A lot of this gets down to the fact that people often form an image of a politician based on his speeches and stated positions, and then cling to it despite that individual's actual actions. Nixon was not as Conservative as a lot of his backers wanted to believe, just as Bill Clinton — in deeds if not rhetoric — wasn't as Liberal as many of those who voted for him both times believed. And of course, George W. Bush was the guy who was going to reduce the size of the federal government and not get us into any silly attempts at "nation-building."

Chuck Sigars writes to remind me that the third G.O.P. emissary — who along with Goldwater and Scott went to tell Nixon it was all over — was House minority leader John Rhodes.

Several folks have written to ask what I think of Cindy Sheehan and why I haven't written anything about her protest efforts. I haven't been entirely sure what to think of Cindy Sheehan, beyond the obvious bullet points that I feel sorry for any mother who loses a child, and that I admire her guts for sticking her neck out as far as she has. It bothers me when anyone purports to speak for the dead, but it bothers me a lot less when a mother puts words in her son's mouth than it does when people who never met the kid announce that he would certainly have been ashamed of his mother.

I lost the last gram of whatever respect I once had for Bill O'Reilly that time he had on the young man whose father had died in the 9/11 tragedies. The son was protesting certain Bush policies on terrorism and O'Reilly — who never knew the deceased at all — was saying, "I don't think your father would be approving of this [position]." Just for the record, my mother doesn't know every single thing about how I feel but her understanding is sure worth a helluva lot more than the opinion of someone who never met me.

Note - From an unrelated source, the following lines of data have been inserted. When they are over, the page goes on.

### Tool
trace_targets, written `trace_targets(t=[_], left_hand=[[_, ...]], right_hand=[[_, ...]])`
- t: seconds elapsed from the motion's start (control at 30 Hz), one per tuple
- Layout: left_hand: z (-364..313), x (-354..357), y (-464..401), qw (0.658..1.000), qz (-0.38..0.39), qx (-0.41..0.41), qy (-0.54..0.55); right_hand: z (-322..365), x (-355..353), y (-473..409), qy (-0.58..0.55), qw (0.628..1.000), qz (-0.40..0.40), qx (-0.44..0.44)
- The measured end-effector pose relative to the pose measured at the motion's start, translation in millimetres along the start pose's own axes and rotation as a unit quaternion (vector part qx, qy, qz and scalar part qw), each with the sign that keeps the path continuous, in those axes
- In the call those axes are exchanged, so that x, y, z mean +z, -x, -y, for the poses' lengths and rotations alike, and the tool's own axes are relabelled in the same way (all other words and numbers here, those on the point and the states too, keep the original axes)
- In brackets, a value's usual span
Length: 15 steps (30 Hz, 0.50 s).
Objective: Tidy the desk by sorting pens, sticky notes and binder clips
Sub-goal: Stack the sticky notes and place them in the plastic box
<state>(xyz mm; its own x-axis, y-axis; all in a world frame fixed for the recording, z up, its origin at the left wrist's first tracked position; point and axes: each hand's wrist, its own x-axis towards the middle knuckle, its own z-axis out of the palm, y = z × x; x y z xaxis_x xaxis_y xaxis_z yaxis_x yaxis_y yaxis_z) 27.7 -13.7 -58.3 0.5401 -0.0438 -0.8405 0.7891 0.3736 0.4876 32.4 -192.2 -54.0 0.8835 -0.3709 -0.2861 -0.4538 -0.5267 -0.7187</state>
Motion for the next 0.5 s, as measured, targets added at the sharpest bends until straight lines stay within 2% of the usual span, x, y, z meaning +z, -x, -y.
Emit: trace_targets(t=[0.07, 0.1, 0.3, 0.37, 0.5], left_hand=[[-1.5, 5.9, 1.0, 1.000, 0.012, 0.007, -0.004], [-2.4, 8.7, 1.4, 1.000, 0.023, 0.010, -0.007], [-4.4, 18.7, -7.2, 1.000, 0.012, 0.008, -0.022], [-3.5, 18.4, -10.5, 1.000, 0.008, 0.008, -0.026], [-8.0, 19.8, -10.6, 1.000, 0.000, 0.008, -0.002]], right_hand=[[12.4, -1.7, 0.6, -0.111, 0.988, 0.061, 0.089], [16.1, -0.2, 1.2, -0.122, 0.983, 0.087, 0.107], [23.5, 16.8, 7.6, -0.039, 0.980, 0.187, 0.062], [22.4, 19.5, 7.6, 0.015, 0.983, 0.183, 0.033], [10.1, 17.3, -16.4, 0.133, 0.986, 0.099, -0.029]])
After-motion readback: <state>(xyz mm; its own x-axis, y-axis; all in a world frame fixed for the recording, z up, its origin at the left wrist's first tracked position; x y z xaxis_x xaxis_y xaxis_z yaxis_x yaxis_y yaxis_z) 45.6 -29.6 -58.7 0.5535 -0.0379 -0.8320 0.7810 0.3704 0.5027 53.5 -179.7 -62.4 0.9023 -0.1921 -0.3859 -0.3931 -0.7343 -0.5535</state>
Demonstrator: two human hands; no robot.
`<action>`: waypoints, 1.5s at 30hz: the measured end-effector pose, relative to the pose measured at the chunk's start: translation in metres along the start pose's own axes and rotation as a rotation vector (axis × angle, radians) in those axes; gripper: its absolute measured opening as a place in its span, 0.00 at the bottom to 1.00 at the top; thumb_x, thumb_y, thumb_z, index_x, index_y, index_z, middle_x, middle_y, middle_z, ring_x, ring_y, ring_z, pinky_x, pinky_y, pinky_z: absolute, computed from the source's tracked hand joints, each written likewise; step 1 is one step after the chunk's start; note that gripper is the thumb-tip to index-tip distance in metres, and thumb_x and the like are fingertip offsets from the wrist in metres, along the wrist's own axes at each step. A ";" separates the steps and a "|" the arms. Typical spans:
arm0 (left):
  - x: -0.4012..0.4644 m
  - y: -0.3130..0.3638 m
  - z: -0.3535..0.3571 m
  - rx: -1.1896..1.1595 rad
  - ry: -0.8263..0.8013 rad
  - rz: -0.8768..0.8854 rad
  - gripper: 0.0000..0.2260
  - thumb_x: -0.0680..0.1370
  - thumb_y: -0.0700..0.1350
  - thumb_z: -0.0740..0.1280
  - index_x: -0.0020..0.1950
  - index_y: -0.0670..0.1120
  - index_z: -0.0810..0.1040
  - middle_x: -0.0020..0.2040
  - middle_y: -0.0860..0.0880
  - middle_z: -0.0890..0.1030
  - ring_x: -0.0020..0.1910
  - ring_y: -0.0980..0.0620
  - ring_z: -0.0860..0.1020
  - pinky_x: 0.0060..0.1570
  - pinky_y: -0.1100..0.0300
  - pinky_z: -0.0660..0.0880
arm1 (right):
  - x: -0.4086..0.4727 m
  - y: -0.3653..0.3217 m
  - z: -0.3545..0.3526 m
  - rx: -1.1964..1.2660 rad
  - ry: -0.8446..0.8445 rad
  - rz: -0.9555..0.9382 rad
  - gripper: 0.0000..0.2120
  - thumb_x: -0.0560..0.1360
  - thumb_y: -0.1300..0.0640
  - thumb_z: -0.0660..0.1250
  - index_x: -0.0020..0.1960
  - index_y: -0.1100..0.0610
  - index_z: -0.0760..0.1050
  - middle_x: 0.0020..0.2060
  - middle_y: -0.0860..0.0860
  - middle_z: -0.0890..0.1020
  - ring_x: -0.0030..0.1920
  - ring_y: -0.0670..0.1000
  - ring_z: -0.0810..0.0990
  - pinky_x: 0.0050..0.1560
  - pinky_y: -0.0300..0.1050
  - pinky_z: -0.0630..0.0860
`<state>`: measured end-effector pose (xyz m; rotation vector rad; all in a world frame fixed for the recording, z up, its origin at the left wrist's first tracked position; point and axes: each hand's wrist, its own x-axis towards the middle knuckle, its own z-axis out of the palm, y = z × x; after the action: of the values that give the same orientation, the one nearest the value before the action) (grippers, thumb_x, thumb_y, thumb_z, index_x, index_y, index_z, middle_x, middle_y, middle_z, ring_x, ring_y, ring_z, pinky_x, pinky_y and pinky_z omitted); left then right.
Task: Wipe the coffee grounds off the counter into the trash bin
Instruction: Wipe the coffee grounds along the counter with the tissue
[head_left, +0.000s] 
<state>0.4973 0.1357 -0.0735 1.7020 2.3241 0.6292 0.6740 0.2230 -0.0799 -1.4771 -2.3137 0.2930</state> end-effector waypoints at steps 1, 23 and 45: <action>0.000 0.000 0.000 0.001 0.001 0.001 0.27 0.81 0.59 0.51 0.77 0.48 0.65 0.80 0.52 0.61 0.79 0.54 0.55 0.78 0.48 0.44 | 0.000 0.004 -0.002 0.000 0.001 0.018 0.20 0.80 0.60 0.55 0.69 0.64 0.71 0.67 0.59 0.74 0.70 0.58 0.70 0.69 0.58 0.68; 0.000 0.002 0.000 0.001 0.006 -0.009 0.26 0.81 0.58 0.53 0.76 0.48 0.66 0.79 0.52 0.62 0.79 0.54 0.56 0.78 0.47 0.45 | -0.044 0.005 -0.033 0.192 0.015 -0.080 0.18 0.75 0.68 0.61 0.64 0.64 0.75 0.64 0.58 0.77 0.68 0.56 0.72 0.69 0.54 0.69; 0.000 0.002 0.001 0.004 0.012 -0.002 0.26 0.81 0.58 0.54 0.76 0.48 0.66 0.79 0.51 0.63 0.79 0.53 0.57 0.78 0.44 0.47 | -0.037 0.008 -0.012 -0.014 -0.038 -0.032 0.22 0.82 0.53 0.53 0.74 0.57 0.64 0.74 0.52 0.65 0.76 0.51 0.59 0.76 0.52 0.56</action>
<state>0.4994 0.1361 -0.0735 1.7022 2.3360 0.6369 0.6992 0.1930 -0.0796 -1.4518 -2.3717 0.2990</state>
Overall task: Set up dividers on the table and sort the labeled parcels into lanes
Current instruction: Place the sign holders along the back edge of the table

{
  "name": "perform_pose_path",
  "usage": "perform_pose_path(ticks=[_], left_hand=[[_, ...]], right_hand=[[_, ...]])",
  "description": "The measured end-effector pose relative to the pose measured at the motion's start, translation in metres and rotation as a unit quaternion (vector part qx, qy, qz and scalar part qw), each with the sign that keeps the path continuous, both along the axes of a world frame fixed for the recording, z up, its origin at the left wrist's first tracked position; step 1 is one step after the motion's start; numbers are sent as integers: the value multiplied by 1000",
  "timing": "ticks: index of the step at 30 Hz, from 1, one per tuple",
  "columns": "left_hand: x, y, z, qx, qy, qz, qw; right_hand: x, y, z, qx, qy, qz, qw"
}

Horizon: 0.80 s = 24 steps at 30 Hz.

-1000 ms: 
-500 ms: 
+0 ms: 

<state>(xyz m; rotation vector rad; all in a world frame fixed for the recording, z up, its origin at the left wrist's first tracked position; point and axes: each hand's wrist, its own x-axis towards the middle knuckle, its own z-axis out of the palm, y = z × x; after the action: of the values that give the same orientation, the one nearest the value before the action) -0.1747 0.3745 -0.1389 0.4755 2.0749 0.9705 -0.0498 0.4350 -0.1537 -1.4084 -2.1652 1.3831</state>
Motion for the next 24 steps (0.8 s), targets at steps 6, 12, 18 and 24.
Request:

Cindy Sheehan is not a seasoned politician or pundit. That is both her strength and her weakness. Some of the things she has said — or at least, been quoted as saying, which is not always the same thing — strike me as awkward and off-target. In a way, the lack of polish and precision makes her message more effective because it comes from (or seems to come from) the heart. At the same time though, it makes her vulnerable to attack, and I guess the attacks by their very nature have driven me more towards her side. It's amazing to me that grown men and women weren't bothered by Bush saying we'd found the Weapons of Mass Destruction, or Cheney saying the insurgency is in its last throes, or Rice trying to explain away as insignificant, a briefing headlined, "Bin Laden determined to attack inside the U.S." or dozens of other disingenuous or blatantly false statements. All of those can be rationalized or ignored by people who are now going over every syllable Cindy Sheehan utters, trying to find phrases that prove she's a nutcase or a tool of the far left or just an awful person. Maybe she's just a grieving mother who believes what she says but hasn't yet learned how to speak in precise, carefully-worded sound bites.

Like an ever-widening majority of Americans, I think Iraq is a mess. I'm honestly not sure if it's a mess we should stay and fix or one we should just walk away from. Making either option work has to involve some recognition that serious mistakes have been made. If Cindy Sheehan, in her amateur, clumsy way can get us closer to that recognition, then more power to her.